S. Lawless, V. Wade et al. (2008) [1] introduces the Open Corpus Content Service (OCCS), which is a system to discover, harvest, classify and index educational content from the Internet. It aims to provide a dynamic learning object generation based on the background of the learner. The OCCS employs Heritrix (open source, web-scale, archival web crawler) for discovery educational content available in the WWW. Heritrix uses languages guessers (JTCL) and text classifier (Rainbow) to classify the extracted data. All the content is indexed in ARC files with NutchWAX and Hadoop. Finally the data is presented to the users using WERA (WEb aRchive Access). Additionally, the OCCS system is evaluated using a specific topic and the results are shown in [1].

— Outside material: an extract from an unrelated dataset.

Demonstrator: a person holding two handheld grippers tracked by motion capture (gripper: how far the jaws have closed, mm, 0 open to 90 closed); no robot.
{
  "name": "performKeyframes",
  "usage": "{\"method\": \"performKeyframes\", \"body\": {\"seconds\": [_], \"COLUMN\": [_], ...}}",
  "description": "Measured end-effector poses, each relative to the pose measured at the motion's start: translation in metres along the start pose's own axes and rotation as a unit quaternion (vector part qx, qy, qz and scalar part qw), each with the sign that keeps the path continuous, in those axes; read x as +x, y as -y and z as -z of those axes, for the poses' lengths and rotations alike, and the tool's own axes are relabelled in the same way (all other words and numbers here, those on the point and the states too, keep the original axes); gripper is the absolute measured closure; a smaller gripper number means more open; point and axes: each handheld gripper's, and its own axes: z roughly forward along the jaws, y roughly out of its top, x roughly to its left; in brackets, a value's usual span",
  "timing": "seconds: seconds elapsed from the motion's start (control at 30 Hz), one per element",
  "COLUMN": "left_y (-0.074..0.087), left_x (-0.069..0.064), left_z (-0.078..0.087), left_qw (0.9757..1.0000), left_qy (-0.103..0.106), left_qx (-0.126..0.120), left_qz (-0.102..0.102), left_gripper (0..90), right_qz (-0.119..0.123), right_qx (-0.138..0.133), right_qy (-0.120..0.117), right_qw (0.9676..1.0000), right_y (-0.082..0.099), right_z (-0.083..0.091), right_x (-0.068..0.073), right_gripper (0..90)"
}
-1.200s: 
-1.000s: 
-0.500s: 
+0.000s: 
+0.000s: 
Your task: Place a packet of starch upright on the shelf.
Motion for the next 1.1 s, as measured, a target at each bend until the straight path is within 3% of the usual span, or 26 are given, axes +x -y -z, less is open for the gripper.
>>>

Something that I like about this paper is that it mentions most of the tool used to implement the OCCS in all this stages. All these tools can be used by the reader to implement similar projects.

This paper seem to be the one of the earliest of a series of papers about the same topic by the same authors: [2] S. Lawless, L. Hederman, and V. Wade, “Enhancing Access to Open Corpus Educational Content : Learning in the Wild,” HT ’08 Proceedings of the nineteenth ACM conference on Hypertext and hypermedia, pp. 167-174, 2008. [3] B. Steichen, S. Lawless, A. O’Connor, and V. Wade, “Dynamic Hypertext Generation for Reusing Open Corpus Content,” Proceedings of the 20th ACM conference on Hypertext and hypermedia HT 09, pp. 119-128, 2009.

Reference [1] S. Lawless, L. Hederman, and V. Wade, “OCCS: Enabling the Dynamic Discovery, Harvesting and Delivery of Educational Content from Open Corpus Sources,” 2008 Eighth IEEE International Conference on Advanced Learning Technologies, pp. 676-678, 2008.